* _DIRECTIONS_: Your task is to copy every line of the entries that contains "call".

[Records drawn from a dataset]
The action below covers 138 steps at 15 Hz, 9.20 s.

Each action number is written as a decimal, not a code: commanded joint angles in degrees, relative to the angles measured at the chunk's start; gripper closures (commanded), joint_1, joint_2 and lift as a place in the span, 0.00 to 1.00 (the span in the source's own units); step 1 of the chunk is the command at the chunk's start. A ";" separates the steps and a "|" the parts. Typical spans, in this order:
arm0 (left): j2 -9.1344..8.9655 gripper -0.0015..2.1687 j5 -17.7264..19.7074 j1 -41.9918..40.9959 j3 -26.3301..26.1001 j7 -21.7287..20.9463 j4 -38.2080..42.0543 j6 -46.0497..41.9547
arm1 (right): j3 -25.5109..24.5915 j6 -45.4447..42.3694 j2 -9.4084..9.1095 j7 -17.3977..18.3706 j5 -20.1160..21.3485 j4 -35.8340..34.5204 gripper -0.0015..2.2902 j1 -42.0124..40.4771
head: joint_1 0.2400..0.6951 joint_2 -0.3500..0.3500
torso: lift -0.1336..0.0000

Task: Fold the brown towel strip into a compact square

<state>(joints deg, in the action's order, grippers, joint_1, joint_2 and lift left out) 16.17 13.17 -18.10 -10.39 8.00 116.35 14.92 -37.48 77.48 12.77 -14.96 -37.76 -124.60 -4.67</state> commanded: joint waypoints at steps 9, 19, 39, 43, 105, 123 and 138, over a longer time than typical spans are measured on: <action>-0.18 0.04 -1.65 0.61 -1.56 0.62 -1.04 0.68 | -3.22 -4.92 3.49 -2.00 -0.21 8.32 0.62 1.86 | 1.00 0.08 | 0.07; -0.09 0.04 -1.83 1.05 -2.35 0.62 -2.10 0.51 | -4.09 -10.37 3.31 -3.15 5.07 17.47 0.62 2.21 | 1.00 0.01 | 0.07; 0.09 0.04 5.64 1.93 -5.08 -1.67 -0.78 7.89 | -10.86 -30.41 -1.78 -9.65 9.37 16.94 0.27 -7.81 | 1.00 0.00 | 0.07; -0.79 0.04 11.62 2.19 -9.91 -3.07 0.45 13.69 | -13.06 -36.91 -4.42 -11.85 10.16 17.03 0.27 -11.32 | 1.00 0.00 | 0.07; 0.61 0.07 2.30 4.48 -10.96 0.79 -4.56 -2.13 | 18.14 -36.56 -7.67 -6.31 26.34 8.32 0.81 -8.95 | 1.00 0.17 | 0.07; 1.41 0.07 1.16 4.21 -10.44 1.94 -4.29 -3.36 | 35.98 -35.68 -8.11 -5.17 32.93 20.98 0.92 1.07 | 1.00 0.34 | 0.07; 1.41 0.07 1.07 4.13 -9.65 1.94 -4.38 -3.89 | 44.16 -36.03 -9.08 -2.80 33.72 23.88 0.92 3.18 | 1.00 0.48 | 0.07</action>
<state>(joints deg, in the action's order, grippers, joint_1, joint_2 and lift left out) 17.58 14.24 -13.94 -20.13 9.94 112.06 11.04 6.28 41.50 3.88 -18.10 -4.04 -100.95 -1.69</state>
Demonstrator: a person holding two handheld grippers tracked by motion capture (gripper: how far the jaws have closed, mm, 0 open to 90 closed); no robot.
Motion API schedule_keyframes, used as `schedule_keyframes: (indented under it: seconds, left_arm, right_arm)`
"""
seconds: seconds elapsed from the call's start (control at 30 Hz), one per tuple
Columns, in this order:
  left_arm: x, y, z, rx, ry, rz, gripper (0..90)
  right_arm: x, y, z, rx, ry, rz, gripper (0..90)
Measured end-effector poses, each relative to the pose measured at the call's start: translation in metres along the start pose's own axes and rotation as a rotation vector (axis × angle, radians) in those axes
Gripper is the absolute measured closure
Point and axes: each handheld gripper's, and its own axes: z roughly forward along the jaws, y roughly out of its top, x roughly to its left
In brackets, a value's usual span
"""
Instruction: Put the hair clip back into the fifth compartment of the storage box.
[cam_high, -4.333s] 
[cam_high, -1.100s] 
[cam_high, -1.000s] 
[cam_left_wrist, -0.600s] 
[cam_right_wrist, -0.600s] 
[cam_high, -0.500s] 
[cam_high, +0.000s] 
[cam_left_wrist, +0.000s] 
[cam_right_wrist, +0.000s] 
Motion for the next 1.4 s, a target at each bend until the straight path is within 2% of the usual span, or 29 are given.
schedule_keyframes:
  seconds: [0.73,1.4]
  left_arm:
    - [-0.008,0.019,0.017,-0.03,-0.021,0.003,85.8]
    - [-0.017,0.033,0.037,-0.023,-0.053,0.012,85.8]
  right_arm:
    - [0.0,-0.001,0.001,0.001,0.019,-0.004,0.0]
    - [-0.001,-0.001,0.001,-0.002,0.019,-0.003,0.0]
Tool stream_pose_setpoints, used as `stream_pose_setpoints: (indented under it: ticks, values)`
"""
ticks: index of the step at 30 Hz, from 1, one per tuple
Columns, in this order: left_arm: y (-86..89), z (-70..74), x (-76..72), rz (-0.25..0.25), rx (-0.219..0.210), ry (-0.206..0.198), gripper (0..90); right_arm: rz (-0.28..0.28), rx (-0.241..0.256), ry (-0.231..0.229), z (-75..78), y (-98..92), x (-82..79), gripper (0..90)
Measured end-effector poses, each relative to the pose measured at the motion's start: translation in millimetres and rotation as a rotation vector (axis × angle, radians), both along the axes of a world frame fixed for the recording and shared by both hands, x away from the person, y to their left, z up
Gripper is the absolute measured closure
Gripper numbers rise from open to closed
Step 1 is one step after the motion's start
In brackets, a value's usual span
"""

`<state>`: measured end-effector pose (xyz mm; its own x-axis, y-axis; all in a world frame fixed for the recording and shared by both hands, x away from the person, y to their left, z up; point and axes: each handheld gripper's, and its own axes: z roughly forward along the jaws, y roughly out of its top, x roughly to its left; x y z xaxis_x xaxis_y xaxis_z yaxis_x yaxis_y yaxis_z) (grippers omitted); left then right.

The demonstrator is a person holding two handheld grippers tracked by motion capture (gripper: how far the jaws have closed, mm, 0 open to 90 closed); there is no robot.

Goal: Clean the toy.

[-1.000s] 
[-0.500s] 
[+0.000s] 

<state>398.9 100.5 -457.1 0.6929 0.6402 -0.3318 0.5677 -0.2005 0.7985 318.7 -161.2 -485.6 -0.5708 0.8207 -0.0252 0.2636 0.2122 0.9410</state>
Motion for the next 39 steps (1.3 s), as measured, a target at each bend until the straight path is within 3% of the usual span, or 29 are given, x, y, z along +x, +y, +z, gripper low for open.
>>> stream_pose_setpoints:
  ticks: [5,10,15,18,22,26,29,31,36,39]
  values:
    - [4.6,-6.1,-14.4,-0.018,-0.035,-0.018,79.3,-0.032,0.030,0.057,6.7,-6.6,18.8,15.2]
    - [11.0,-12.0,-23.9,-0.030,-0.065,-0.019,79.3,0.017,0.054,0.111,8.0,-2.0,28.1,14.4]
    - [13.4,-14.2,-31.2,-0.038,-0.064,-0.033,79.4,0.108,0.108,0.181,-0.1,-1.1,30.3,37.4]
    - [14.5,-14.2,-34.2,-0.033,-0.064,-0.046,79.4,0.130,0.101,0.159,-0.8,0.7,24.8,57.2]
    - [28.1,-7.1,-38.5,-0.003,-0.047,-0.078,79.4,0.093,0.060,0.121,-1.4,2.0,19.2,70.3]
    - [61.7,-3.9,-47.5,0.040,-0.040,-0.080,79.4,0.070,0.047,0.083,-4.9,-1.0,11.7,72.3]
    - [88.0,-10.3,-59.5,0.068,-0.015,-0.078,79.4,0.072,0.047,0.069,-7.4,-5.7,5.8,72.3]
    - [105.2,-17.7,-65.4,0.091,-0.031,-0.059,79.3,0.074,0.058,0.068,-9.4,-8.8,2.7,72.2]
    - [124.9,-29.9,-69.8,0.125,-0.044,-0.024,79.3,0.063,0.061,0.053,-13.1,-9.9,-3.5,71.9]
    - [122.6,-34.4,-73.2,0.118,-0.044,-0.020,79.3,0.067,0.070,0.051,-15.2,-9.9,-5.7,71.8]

* _RESULT OF THIS TASK_:
seconds: seconds elapsed from the call's start (control at 30 Hz), one per tuple
Measured end-effector poses, each relative to the pose measured at the call's start: translation in metres along the start pose's own axes and rotation as a rotation vector (axis × angle, radians) in those axes

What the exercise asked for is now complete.